Detailed Description
General anesthesia with sevoflurane and remifentanil is widely used in minor surgeries. Monitoring noxious stimulation during general anesthesia is still worth further studies and reaching clinical consensus. Analgesia Nociception Index can be used to detect noxious stimulation during propofol while changing remifentanil concentrations.
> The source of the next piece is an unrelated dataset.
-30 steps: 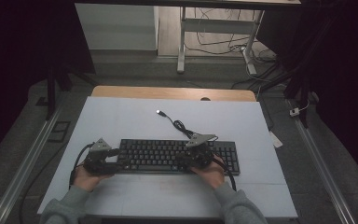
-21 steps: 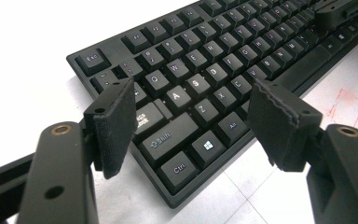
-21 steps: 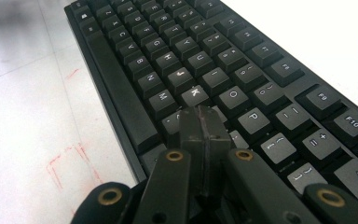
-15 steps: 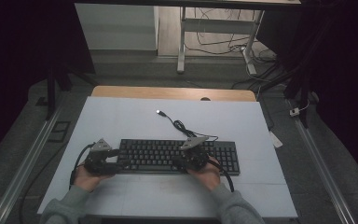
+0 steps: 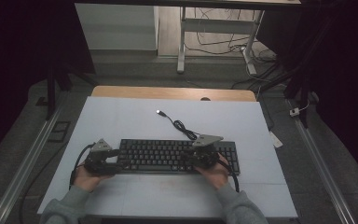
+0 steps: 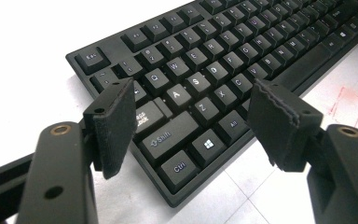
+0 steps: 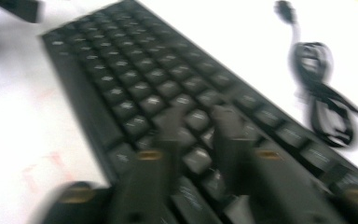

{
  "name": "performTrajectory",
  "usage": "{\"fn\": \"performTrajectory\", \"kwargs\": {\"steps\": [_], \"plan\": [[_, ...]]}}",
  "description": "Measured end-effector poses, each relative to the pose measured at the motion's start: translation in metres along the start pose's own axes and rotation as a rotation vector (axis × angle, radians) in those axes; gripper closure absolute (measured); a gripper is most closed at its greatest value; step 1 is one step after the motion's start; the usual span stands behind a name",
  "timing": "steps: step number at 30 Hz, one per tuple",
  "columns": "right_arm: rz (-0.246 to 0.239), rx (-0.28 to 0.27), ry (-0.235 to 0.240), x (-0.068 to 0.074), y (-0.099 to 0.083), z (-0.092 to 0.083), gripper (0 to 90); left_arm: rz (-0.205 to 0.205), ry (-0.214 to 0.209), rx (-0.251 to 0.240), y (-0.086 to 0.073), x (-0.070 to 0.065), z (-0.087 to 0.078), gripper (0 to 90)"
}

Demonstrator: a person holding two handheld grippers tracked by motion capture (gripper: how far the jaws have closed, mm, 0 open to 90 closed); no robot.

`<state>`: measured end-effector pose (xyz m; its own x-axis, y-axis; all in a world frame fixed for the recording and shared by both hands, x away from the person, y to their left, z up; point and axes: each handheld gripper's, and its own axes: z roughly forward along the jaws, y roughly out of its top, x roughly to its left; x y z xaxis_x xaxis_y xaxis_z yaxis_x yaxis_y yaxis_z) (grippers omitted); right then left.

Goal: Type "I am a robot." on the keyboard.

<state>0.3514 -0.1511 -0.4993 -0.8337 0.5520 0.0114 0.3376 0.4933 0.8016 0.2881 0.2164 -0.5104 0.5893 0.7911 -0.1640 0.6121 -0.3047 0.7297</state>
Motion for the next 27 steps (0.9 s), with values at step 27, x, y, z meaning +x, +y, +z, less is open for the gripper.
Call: {"fn": "performTrajectory", "kwargs": {"steps": [27], "plan": [[0.104,-0.080,-0.155,-0.056,-0.073,-0.108,45.6,-0.001,-0.001,0.005,-0.009,-0.003,-0.004,32.2]]}}
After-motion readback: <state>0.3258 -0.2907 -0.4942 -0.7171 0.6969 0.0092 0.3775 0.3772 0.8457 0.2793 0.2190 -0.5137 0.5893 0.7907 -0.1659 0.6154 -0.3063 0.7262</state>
Previous studies suggest that an ANI≥50 can be useful in detecting sufficient analgesia for patients who cannot self-report pain. The aim of this study is to verify the effectiveness of ANI predictability for actual surgical noxious stimuli while satisfying the individual analgesic status by pre-tetanus-induced ANI determination during sevoflurane while changing remifentanil concentrations.
Investigators
Changwei Wei
Deputy chief physician
Beijing Chao Yang Hospital
Eligibility Criteria
Inclusion Criteria
- •Age between 18- 65 years
- •ASA physical status I or II
- •Elective surgery in general anesthesia planned
- •Written informed consent
Exclusion Criteria
- •Use of CNS-active medication or abuse of alcohol
- •Presents of any neuromuscular or neurologic disease
- •History of cardiac arrhythmia
- •Pregnancy or using a pacemaker
Outcomes
Primary Outcomes
To verify the effectiveness of ANI predictability for actual surgical noxious stimuli while satisfying the individual analgesic status by pre-tetanus-induced ANI determination.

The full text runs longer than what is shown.